Manufacturers Warranty: This the the warranty card you get in your box. They can be anywhere from 30 - 90 days (typical of video, memory cards, and some times extra battery chargers) to 1 year of LIMITED Warranty. Let's face it - it says limited for a reason. It usually lists what it covers as defects in materials or workmanship. Meaning if it works when you take it out of the box, chances are nothing is defective. Sometimes this will even exclude parts or labor cost, repair service from non authorized personnel (meaning not their repair facility) and of course it specifically will tell you that they are not liable for any punitive damages and such... meaning if you shoot a friends wedding with your camera and it failed - even if the repair is covered they are not going to pay for a new wedding so you can re-shoot it... it's called limited liability, they are only responsible for the camera or lens - not the emotional, perceived, or physical cost of anything effected by your loss. (NO WARRANTY will cover this... not on memory cards, or equipment... nothing... it's just part of the business and why I always say have extra cards, batteries etc available... just in case)
Be sure to read your warranty card - you almost always have to register your product. I suggest you take the time to do it (yes even on cards, etc) just in case. Especially if this is all the protection you have.
Extended Warranty: This gets tricky. You have to read very carefully what these cover. This can usually be purchased from your retailer. Sometimes your credit card or insurance agent will offer you these types of plans as well. You just have to read up on them. MOST are simply an extension of the manufacturers warranty.. covering manufacturer defect. If you don't know already, it is very unlikely that a manufacturer will find a real defect in a camera after 1 year. Like I said, if it worked out of the box, typically your issue will be something not covered.
However. Some Extended plans, or DAMAGE PROTECTION plans offer you full repair or replacement if your item is damaged due to impact, water damage, sand, child... whatever.... it really is rare but I know the retail giant Wolf/ Ritz offered this and I have seen others online as well like one offered by Amazon. It would pay to check into it! Damage protection means if your kid dumps it in the toilet, or pool, or you back over it with your car... it would get fixed as long as it wasn't lost or stolen.
Lost and stolen can sometimes be covered under your insurance or credit card protection plans so be sure to look into that as well!

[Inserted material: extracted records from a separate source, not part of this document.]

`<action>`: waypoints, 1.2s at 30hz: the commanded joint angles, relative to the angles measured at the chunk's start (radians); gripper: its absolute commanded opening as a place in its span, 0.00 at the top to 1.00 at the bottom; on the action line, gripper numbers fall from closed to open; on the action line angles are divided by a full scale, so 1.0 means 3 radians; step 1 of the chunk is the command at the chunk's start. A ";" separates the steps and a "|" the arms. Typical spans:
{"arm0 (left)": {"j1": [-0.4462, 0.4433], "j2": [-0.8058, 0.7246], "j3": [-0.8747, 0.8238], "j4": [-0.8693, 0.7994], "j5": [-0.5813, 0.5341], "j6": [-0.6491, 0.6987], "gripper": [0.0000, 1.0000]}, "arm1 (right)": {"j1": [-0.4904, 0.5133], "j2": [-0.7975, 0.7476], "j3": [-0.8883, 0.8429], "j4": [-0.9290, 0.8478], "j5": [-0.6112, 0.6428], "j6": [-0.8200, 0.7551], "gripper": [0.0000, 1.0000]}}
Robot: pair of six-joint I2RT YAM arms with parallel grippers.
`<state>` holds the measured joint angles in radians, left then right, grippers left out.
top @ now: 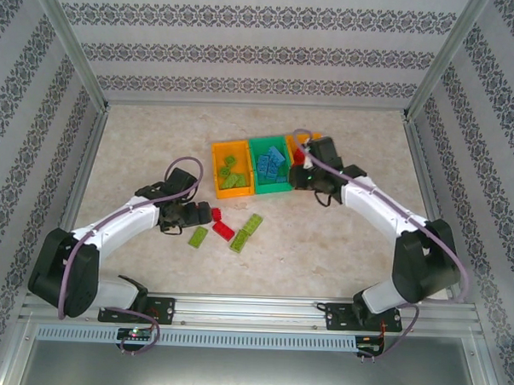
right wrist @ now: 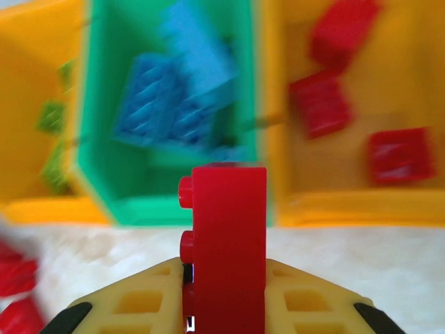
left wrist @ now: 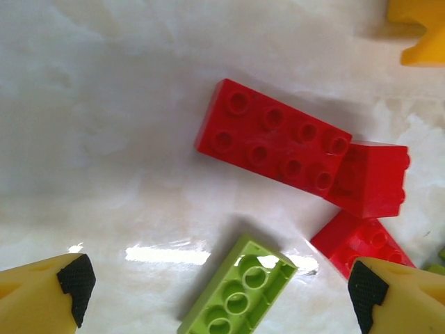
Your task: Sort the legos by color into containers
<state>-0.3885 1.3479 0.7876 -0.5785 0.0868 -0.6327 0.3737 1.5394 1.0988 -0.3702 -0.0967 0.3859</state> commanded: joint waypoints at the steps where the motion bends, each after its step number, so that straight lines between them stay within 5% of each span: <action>1: -0.0123 0.0134 0.0174 0.0100 0.0043 0.0034 0.06 | -0.0217 0.0319 0.0388 -0.0217 -0.0102 -0.0289 0.85; 8: -0.0295 0.0358 0.0332 0.0135 0.0015 -0.0028 0.07 | -0.0450 0.1015 0.1097 -0.0435 -0.0004 -0.0432 0.82; 15: -0.0393 0.0584 0.0511 0.0089 -0.0016 -0.0023 0.12 | -0.0518 0.1403 0.1477 -0.0595 0.0086 -0.0422 0.63; 22: -0.0460 0.0781 0.0650 0.0088 -0.0003 -0.0018 0.20 | -0.0499 0.1118 0.1292 -0.0517 0.0003 -0.0348 0.45; 36: -0.0591 0.1216 0.1011 -0.0065 -0.0112 -0.0054 0.43 | -0.0510 0.0252 0.0503 -0.0329 -0.0050 -0.0182 0.35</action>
<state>-0.5499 1.6875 1.0618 -0.5613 0.0776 -0.6411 0.2260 1.6459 1.2793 -0.4801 -0.0959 0.3126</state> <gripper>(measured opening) 0.581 0.648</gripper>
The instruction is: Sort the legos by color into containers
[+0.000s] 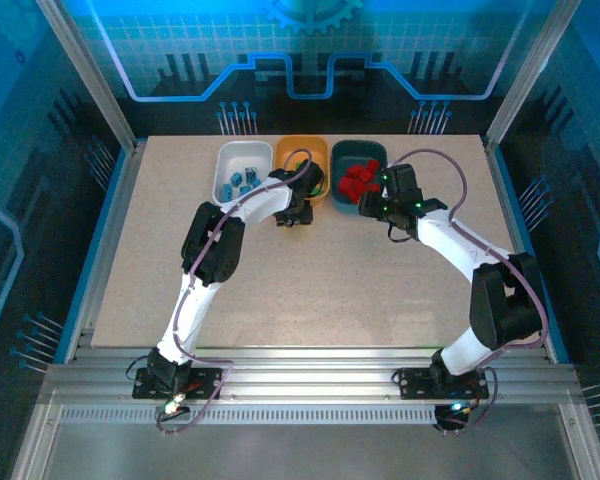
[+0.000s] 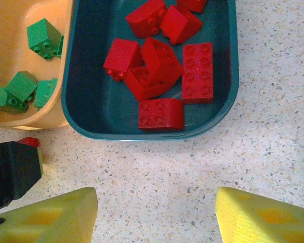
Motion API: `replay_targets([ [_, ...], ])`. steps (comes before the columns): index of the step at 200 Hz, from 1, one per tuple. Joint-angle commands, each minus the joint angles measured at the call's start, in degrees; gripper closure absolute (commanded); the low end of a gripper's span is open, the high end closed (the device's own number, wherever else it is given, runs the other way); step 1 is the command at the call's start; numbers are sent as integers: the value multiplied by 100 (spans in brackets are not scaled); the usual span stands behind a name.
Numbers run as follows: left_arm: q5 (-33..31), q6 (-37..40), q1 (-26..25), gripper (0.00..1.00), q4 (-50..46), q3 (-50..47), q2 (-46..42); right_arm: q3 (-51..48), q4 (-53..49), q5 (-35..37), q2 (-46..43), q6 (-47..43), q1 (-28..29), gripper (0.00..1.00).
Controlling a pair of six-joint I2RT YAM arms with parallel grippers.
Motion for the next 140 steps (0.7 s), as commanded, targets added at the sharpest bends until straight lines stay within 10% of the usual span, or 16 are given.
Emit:
replay_targets([
  [1, -23, 189, 17, 56, 474, -334, -32, -86, 152, -105, -159, -48, -46, 36],
  [140, 70, 216, -471, 61, 694, -1364, -1212, -98, 147, 21, -116, -39, -46, 38],
])
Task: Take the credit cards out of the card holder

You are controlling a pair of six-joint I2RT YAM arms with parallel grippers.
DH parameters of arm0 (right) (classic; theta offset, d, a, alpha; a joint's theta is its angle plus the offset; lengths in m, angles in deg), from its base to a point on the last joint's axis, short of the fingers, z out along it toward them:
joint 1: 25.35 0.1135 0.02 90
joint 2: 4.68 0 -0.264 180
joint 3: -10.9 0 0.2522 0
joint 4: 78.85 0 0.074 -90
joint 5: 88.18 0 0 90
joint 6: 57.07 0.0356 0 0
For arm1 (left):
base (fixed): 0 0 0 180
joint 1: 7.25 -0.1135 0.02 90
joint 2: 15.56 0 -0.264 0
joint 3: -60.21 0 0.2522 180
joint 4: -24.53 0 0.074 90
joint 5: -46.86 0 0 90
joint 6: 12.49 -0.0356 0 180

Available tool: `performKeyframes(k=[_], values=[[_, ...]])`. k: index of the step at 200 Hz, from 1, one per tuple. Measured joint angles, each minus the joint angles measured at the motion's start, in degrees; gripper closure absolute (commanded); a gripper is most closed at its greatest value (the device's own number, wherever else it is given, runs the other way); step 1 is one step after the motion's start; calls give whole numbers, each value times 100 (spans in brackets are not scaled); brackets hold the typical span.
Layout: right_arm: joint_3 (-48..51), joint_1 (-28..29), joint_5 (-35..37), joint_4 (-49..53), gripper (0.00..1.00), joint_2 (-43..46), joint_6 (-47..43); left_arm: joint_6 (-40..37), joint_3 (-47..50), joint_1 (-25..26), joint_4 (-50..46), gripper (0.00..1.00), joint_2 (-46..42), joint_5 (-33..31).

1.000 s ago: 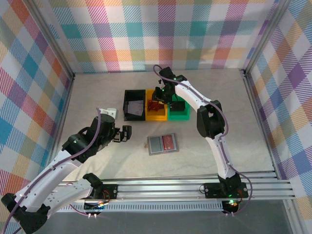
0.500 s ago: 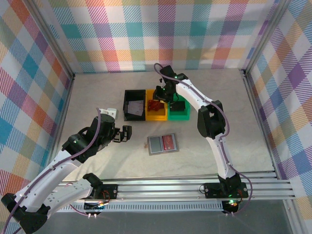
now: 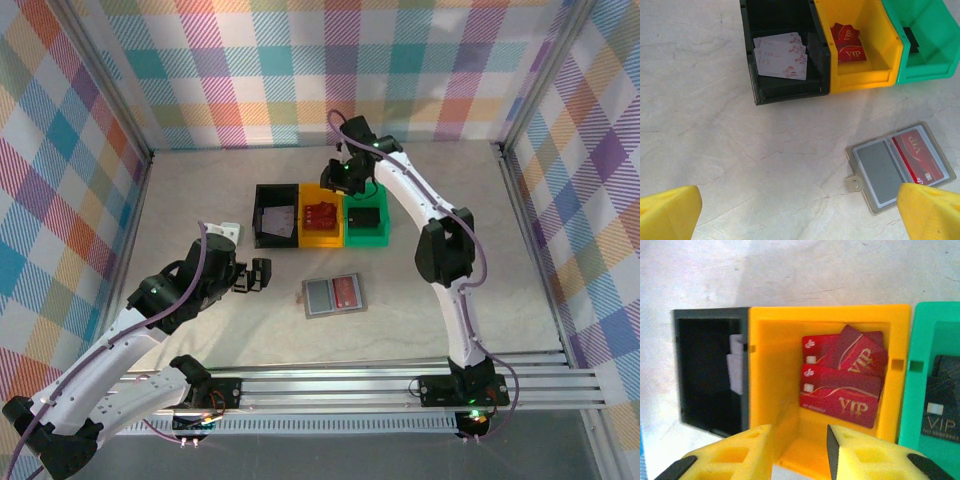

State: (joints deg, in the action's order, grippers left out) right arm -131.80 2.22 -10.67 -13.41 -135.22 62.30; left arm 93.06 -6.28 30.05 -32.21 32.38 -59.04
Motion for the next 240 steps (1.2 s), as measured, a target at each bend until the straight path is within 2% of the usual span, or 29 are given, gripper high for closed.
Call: performKeyframes(k=[15, 64, 97, 129, 160, 206, 240], values=[[564, 0, -57, -153, 67, 592, -26, 0, 0, 0, 0, 0, 7, 44], [3309, 0, -326, -1067, 69, 3045, -11, -2, 0, -2, -7, 0, 267, 313], [4983, 0, -444, -1506, 71, 4033, 13, 17, -50, 0, -48, 0, 535, 684], [6153, 2, -498, -1663, 73, 4568, 22, 177, -334, 79, -94, 0, 955, 1036], [7069, 2, -549, -1928, 74, 5077, 37, 527, -501, 433, -109, 0, 1388, 1121], [7731, 2, -673, -2363, 80, 5110, 105, 1335, -511, 1147, 28, 0, 2151, 1202], [7982, 2, -789, -2717, 83, 4929, 146, 1974, -514, 1401, 407, 1, 2459, 1250]])
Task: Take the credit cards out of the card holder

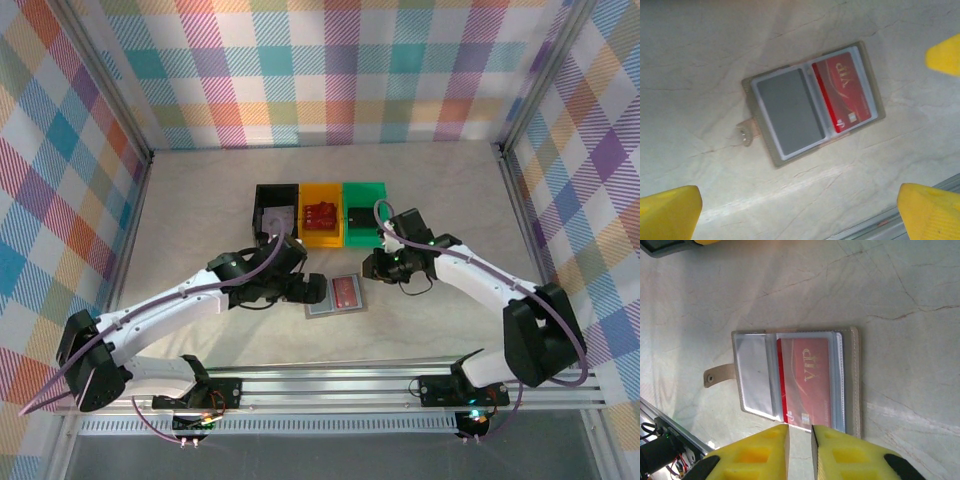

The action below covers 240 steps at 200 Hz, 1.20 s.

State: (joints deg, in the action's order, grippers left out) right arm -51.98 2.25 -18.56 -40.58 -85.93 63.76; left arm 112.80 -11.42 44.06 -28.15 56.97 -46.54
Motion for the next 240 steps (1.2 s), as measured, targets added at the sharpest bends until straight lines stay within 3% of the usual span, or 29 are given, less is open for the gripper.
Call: performKeyframes(k=[87, 240], values=[[284, 0, -28, -570, 89, -382, 48, 1025, 37, 188, 1060, 16, 1049, 214], [616, 0, -33, -1189, 96, -850, 282, 1384, 103, 223, 1554, 46, 1958, 227]])
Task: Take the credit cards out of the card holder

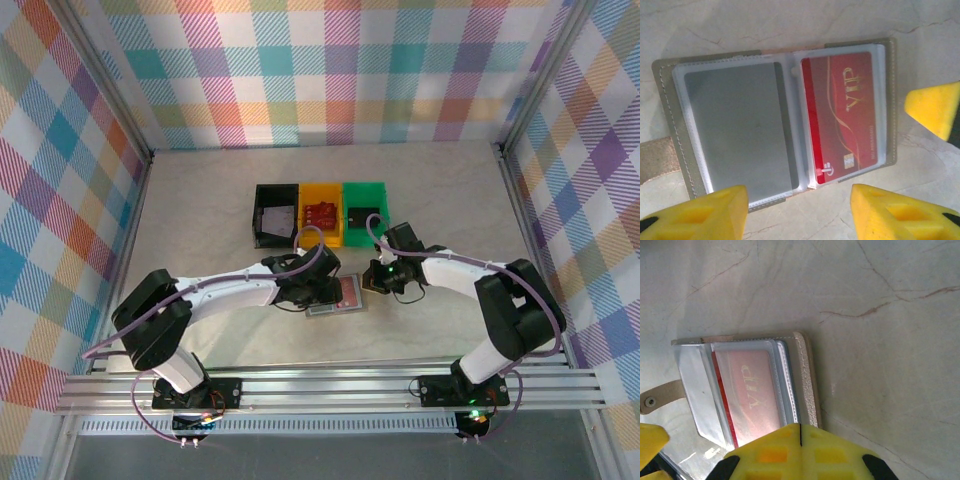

I highly suggest you check into extra coverage, especially if you have something that covers accidents. They DO happen. Really, even if you pay $20 extra for 3 years on a $200 camera - its a fraction of what you would pay to replace it, so it makes good sense. Repairing cameras can be very expensive, and can take a long time! I have seen camera's out for repair that had to wait on a part of over 3 months! CRAZY! But, when a repair can cost 50% to 80% of your camera's price... paying a small amount for the protection plan really does become logical. ( Look into SquareTrade when purchasing digital equipment online, I have it from some amazon purchases and it covers accidents!)
If you don't have the option for a damage protection plan... then get out a jar and start putting $1 - $5 in it every time you take photos. Then you have a repair or replacement fund when you need it!
There you go my top 5 accessories to keep your camera investment safe!